◆ **Work to complete**
From the records below, please return each line that holds the word "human".

Collection entries:
★ ★ ★ ★ ★
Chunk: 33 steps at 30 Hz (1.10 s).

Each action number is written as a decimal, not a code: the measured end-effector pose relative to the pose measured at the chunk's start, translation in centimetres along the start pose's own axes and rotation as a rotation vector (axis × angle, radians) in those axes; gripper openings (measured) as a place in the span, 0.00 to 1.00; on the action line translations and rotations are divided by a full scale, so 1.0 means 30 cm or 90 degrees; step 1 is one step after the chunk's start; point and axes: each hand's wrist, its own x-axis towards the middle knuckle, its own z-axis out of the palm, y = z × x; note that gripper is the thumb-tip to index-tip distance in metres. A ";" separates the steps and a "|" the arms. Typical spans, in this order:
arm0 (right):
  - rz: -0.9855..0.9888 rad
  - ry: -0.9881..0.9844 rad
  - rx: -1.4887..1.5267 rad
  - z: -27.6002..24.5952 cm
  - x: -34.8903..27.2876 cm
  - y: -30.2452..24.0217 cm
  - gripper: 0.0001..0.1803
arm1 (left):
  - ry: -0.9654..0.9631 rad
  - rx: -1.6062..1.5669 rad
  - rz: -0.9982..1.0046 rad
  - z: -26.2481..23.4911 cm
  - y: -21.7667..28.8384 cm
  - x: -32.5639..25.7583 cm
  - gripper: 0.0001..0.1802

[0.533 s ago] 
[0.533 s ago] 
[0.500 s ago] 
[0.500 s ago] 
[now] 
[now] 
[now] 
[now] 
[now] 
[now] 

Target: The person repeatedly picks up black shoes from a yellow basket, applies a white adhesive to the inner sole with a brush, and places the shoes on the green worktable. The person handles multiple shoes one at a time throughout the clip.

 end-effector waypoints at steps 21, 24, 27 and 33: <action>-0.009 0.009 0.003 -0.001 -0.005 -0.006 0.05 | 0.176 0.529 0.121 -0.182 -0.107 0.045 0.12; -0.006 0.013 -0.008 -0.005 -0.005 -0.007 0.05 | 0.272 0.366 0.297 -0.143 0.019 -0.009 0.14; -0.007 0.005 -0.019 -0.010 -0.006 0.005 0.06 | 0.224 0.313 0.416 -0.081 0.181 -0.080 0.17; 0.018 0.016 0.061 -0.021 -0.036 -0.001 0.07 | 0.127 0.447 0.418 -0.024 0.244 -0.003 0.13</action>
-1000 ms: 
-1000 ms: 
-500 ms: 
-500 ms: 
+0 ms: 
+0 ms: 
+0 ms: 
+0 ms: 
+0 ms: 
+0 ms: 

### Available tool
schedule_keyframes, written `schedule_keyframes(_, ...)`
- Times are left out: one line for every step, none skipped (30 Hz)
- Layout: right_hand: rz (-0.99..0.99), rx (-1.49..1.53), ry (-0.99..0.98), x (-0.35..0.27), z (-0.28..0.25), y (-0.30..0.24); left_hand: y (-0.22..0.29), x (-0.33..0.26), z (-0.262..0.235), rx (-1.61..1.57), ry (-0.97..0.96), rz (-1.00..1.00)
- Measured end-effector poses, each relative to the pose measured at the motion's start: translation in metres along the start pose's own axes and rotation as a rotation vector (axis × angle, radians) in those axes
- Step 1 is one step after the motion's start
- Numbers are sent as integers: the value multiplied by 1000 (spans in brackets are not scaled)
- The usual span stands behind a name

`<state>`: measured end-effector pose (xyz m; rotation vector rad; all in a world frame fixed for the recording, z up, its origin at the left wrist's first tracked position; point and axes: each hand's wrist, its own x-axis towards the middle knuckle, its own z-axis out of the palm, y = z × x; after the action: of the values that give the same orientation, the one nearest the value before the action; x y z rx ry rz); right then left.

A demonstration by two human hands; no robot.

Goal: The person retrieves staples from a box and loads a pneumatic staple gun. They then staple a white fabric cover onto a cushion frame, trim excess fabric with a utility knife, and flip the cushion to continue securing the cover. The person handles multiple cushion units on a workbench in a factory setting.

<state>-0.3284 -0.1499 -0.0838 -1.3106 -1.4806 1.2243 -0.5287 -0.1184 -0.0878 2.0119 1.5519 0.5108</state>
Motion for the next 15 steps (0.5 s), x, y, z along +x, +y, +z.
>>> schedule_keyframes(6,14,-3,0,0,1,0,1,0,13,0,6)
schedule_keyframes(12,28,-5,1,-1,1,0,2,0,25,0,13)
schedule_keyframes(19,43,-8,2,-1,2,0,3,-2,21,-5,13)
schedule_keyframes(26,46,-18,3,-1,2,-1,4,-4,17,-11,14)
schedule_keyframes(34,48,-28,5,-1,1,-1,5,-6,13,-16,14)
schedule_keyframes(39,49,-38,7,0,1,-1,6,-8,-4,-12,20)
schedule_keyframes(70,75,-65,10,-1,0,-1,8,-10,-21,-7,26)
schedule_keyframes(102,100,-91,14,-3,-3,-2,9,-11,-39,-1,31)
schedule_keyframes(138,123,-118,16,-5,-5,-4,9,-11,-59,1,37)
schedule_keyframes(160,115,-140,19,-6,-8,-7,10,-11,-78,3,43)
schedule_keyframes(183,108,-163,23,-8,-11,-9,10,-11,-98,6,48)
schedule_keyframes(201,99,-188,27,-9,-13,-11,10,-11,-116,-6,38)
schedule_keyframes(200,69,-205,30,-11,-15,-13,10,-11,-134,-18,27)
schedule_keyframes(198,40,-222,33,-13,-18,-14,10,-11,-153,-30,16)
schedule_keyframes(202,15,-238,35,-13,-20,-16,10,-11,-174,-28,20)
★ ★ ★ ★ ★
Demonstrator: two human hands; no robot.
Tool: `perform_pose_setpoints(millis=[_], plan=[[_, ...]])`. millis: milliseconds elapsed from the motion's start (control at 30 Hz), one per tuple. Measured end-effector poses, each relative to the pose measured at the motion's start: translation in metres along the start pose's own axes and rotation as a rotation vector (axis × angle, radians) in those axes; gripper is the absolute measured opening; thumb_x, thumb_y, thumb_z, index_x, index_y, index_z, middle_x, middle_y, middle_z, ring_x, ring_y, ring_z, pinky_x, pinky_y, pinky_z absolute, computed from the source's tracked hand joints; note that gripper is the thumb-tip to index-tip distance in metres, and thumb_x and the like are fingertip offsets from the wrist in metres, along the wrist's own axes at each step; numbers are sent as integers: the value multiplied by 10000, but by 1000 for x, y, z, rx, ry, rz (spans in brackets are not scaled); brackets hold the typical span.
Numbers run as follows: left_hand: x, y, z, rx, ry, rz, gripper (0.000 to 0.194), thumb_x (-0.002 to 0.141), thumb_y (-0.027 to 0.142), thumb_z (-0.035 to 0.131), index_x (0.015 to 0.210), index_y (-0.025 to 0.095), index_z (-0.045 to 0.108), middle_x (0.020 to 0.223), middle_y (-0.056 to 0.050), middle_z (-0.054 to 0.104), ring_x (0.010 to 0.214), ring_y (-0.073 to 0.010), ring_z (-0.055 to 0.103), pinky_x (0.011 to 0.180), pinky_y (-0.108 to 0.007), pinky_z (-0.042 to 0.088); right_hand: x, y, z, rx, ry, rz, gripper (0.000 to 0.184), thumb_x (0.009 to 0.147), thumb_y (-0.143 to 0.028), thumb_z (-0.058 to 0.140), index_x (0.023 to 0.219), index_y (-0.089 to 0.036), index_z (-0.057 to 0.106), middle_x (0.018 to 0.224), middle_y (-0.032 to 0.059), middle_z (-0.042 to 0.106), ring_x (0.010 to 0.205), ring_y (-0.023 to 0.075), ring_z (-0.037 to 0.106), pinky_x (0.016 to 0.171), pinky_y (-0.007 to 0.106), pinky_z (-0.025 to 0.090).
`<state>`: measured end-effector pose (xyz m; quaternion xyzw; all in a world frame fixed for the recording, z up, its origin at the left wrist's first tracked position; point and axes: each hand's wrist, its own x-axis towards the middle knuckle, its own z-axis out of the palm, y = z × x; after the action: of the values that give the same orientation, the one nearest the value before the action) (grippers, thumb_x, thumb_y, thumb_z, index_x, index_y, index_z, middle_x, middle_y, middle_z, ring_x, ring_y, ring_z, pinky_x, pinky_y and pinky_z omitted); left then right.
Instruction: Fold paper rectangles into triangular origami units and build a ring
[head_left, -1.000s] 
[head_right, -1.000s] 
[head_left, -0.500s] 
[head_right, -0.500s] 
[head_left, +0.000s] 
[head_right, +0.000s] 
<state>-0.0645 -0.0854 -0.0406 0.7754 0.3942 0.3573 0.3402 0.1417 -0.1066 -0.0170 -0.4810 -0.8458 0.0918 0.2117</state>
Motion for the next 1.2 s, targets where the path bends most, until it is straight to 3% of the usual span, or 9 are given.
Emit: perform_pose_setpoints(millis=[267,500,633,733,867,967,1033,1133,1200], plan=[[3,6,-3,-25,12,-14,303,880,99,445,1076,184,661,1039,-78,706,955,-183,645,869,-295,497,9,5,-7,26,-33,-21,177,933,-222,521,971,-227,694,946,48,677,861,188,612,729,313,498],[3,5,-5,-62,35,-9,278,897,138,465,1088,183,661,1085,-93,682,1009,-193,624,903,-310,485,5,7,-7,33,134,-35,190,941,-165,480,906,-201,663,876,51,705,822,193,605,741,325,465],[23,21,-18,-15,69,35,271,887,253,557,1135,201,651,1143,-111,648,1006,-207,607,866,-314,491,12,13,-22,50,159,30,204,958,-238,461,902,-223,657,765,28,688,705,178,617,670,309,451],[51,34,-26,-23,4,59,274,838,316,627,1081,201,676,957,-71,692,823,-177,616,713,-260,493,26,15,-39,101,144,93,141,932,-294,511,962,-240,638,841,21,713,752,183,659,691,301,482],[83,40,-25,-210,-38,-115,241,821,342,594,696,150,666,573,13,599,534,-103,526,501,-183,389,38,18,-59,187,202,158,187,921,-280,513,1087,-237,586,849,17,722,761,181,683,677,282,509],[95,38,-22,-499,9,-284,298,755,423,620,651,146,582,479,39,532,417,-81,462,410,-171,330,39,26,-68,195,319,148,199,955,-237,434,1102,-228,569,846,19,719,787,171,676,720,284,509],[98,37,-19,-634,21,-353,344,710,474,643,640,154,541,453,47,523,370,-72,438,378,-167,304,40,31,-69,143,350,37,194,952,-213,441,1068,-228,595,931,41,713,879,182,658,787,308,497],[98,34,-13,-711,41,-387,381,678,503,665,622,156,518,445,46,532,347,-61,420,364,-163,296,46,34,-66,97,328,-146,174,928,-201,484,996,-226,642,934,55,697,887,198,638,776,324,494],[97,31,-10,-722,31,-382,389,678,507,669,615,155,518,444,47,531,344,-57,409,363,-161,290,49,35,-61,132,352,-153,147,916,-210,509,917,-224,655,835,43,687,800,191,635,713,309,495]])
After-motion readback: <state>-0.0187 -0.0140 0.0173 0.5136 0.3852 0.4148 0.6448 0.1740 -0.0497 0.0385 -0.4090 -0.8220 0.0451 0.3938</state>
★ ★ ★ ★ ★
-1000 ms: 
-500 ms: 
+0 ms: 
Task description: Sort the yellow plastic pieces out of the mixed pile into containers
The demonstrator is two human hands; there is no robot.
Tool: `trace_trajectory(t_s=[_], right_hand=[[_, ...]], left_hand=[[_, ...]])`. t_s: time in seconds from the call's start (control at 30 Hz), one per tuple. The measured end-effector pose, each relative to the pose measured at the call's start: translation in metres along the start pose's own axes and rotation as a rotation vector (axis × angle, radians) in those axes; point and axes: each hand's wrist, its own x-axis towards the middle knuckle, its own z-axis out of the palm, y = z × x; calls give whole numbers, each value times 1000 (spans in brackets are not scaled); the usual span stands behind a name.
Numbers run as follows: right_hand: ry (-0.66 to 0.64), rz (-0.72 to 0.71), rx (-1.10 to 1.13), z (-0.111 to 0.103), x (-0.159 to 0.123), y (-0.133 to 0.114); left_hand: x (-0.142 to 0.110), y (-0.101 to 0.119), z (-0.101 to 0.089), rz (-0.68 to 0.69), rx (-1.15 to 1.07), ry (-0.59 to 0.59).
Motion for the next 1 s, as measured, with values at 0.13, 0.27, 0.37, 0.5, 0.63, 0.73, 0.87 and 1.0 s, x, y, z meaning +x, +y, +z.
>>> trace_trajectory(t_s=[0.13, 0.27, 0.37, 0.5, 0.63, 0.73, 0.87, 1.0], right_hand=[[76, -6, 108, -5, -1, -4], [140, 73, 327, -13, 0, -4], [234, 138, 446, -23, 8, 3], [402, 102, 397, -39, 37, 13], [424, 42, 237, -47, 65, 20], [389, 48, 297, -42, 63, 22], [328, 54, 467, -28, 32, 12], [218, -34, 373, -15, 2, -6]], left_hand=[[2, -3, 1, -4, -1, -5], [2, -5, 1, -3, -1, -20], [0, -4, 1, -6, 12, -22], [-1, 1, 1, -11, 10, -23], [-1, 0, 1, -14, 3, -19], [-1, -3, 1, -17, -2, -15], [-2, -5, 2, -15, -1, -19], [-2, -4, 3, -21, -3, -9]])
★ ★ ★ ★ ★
◆ **Solution to the exercise**
A demonstration by two human hands; no robot.
Demonstrator: two human hands; no robot.
The demonstrator is two human hands; there is no robot.

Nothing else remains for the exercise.